Given the emotional focus of That Dragon, Cancer, Osit admitted he was afraid of the game’s reception at PAX Prime 2013. It was his first time at a game conference, and he edited the entire scene to show how he felt surrounded by the mayhem of explosions and screens of violence.

“I’m not saying there’s anything implicitly wrong with those games, but to be in that environment and to also see That Dragon, Cancer tucked away in the corner, it’s like I was really terrified for those guys,” said Osit. “How will this game be received in this hyper-masculine environment?”

Fairly well, it turned out. Attendees stopped by, put on the headphones and sat down to play. By the end, many were in tears, several gave Ryan Green a hug and words of encouragement and no one refused to sign the release for the documentary.

Not everyone, however, was touched. Some accused Green of exploiting his grief or manipulating the emotions of players.
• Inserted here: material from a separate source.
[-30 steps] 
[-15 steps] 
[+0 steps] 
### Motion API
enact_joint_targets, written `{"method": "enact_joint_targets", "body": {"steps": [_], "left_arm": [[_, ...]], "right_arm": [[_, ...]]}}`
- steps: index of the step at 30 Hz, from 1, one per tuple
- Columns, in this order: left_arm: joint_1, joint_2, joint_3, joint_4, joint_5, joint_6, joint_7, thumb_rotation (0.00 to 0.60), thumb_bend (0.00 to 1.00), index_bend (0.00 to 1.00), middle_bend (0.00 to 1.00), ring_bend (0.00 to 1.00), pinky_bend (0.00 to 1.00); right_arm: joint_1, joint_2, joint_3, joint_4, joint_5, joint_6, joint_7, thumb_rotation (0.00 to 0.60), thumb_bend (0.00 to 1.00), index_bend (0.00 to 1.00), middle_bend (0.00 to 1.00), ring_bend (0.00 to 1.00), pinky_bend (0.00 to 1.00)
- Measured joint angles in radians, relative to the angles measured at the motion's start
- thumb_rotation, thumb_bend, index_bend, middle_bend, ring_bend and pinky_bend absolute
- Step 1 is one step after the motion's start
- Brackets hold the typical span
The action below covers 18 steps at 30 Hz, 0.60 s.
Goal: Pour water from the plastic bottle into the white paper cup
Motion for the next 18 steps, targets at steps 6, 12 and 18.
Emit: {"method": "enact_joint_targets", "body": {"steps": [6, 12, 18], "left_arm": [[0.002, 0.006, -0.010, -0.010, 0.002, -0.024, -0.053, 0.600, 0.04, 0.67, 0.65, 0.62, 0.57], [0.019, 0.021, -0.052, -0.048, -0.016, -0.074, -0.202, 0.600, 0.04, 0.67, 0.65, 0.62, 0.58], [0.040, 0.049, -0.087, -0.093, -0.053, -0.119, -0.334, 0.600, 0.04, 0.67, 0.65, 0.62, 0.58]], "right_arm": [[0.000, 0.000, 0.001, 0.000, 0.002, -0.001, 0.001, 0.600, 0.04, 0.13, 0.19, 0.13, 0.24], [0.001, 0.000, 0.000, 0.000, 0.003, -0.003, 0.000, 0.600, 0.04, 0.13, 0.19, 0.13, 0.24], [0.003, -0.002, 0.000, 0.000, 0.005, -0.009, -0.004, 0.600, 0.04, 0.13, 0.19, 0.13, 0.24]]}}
No one was aggressively upset about the game after playing it, but Osit understood that people were very afraid.  

“The fear of what That Dragon, Cancer would be is the same reason that a lot of these seats might be empty,” said Osit, gesturing to the seats in Pollock Theater. “People are afraid to go there, and people don’t like the idea that someone is going there.”

He added, “It’s hard to do anything with grief except look at it and move it around in your hand and try to figure out where to put it, and I think that’s what Ryan was trying to do.”

Despite the negative accusations, Osit saw an entire community come together from attendees wanting to play That Dragon, Cancer. Though surprised, he was pleased that people wanted to have that kind of experience in an environment like PAX Prime.

“Many people do want to rebel away from the perception of what gaming is,” said Osit, “and think about it more as a place where art can flourish, and I think that’s exciting.”